BEIJING: Google CEO Eric Schmidt is confident that the firm's licence to operate in China, the world's largest Internet market, will be renewed, a report said Friday.
His comments came as the US web giant, which for months has been locked in a standoff with Beijing over state censorship, awaited word on the status of its Internet Content Provider licence, which is under annual review in China.
"We would expect we would get the necessary operating licence," Schmidt told reporters at an annual conference of media and technology moguls in the US state of Idaho, the Financial Times reported.
Google said last week that it would stop automatically redirecting Chinese users to an unfiltered site in Hong Kong, a process it began in March in response to state censorship and cyberattacks it claims came from China.
All mainland users are now directed to a new landing page on google.cn, which links to the Hong Kong site.

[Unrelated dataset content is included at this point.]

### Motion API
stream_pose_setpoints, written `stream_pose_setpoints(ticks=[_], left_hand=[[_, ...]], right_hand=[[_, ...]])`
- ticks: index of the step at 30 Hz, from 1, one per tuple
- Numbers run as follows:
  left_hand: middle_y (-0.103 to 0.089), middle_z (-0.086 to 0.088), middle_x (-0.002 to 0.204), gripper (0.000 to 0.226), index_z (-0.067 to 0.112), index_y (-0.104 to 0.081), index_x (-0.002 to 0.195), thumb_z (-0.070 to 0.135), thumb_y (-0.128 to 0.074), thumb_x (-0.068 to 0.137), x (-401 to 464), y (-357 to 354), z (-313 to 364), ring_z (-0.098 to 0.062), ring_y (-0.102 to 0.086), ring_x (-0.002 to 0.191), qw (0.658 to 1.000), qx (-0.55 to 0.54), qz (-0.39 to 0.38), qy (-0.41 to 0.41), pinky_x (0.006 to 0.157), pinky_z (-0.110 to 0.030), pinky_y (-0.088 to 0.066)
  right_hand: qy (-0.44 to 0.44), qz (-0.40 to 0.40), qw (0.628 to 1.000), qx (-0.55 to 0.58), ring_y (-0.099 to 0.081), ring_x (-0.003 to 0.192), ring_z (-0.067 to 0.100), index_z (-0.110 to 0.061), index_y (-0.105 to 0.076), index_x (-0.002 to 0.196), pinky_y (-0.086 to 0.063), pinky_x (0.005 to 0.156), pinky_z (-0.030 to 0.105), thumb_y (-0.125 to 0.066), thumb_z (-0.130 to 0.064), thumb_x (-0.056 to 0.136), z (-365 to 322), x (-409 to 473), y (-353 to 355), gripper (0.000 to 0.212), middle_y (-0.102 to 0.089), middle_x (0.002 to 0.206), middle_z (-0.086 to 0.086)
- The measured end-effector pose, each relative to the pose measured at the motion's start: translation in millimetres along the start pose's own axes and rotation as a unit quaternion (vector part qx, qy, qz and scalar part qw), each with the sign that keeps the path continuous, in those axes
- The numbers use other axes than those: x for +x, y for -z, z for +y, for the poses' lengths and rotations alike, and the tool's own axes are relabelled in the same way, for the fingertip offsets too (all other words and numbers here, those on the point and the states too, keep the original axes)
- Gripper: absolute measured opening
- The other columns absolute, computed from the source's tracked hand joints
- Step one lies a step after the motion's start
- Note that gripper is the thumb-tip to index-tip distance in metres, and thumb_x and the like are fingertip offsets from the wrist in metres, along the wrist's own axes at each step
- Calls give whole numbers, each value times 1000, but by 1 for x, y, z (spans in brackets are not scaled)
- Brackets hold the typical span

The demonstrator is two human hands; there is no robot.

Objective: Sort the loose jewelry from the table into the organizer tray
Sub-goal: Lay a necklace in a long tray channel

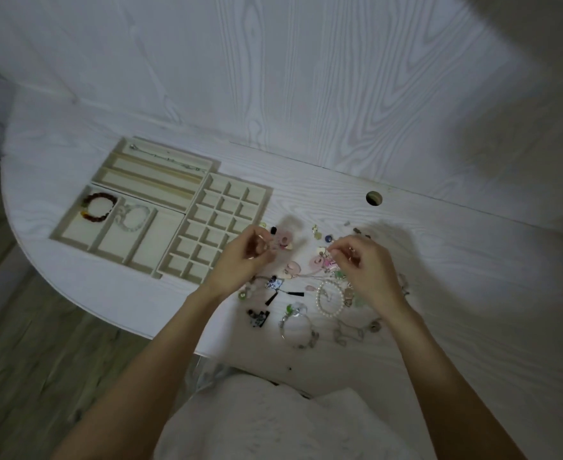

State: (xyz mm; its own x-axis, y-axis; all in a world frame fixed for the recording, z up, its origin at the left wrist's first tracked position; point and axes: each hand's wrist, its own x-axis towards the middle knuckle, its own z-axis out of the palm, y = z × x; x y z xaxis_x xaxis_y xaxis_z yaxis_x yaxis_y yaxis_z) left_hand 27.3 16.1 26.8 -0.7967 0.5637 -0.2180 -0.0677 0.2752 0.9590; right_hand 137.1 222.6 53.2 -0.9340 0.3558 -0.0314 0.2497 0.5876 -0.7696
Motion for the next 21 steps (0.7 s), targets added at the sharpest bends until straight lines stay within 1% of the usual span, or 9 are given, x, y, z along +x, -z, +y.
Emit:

Google has said it believes this approach complies with Chinese law.
"It was clear we had to end the redirect," Schmidt said.
He told the newspaper that the company had not had new discussions with Chinese authorities since last week and did not know when Google would receive a response to its licence application.
An official with the Ministry of Industry and Information Technology, the main regulator of China's Internet industry, told AFP earlier this week that Google's application was still under consideration.
Last month, Google's chief legal officer David Drummond said in a post on the company's blog, "Without an ICP licence, we can't operate a commercial website like google.cn — so Google would effectively go dark in China."
China has more than 400 million web users, according to official data.